4. The app STEMI uses the smartphone's location services which enables the following:
- the paramedic can choose the nearest specialized center (PCI or stroke) and see whether the center is active (equipped and able to provide the patient with the necessary treatment) or not (e.g: CT broken, thrombolysis missing, other problem). This also means that cases when the patient has to be transported secondarily to another hospital because the one he arrived at is not able to provide the necessary procedure are eliminated.
- the doctor can see the estimated time of arrival (ETA) and so the medical team can be activated in advance and when the patient arrives the team is ready. This is a notable difference and a step forward when compared to the cases in the past when the patient arrived at the hospital, only then the STEMI or stroke diagnosis was confirmed and the patient had to wait until the invasive team got ready - and the precious time was lost.
- the app calculates the estimated time between recording of ECG and performing the PCI procedure. If the time exceeds the recommended time limit, the app notifies the paramedic so that he or she can consider giving the thrombolytic treatment while still in the EMS ambulance.

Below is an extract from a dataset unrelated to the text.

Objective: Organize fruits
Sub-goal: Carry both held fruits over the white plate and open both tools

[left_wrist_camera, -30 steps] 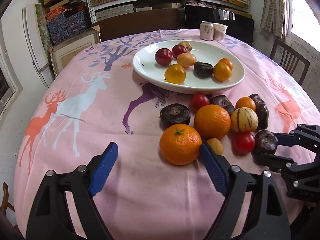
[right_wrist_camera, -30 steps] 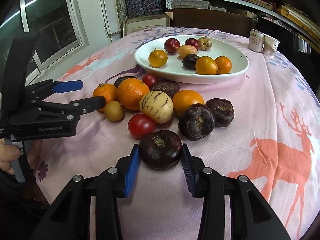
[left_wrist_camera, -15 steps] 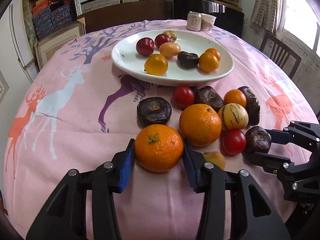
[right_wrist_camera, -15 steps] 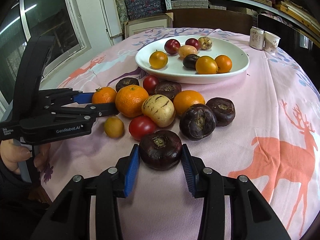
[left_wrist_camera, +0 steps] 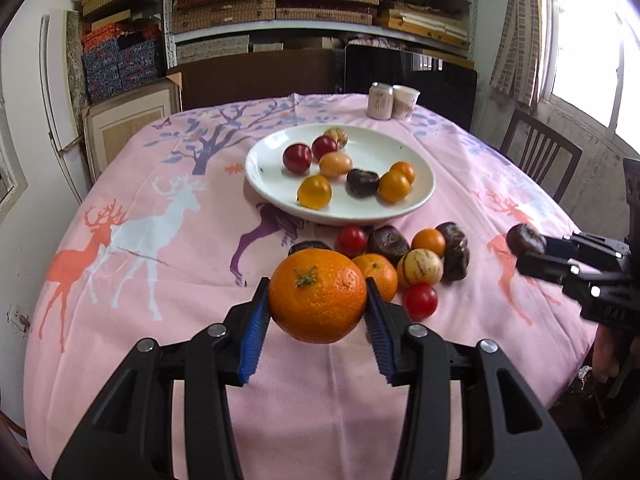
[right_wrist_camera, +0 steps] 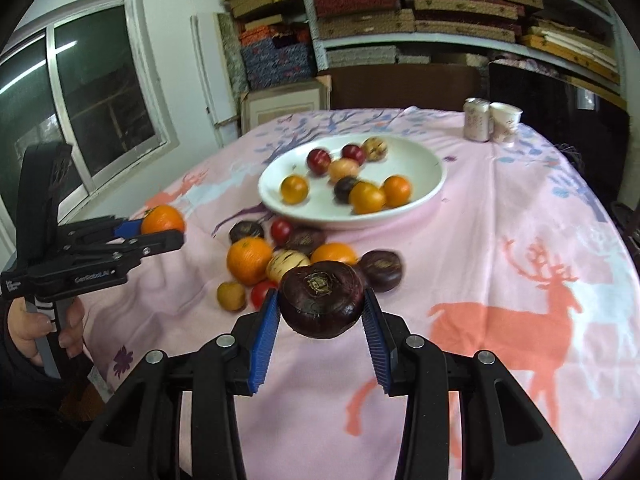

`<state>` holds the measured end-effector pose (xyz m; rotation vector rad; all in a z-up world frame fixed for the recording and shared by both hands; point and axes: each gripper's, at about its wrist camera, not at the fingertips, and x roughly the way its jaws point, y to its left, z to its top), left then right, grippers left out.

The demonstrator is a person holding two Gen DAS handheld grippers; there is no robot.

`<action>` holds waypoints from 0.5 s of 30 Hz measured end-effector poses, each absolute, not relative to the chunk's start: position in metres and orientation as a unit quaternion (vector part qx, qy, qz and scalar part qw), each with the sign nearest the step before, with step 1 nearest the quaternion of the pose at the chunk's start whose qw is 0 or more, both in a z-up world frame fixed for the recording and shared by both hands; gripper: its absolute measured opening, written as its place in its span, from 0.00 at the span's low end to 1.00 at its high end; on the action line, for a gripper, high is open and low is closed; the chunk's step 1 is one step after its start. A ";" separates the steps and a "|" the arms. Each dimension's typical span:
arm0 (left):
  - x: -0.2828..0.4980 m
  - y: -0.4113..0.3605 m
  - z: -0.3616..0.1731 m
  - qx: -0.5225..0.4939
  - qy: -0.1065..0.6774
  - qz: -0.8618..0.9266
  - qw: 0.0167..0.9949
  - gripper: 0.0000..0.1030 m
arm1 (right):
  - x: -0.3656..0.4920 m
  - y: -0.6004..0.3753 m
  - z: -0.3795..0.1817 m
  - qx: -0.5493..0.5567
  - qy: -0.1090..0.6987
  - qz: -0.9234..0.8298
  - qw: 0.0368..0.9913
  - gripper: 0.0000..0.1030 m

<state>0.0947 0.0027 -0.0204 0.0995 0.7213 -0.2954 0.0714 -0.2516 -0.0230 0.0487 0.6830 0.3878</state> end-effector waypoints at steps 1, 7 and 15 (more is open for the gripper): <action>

5. Reporting. All the individual cases flow through our database based on which we generate reports with many useful information for our clients. These include number and time of consultations, participants involved, estimated times of arrivals, speed of connection, clinical indicators present and evaluated by paramedics, etc. Our clients, EMS companies and hospitals, are able to utilize the information for evaluation and improvement of their activities from month to month.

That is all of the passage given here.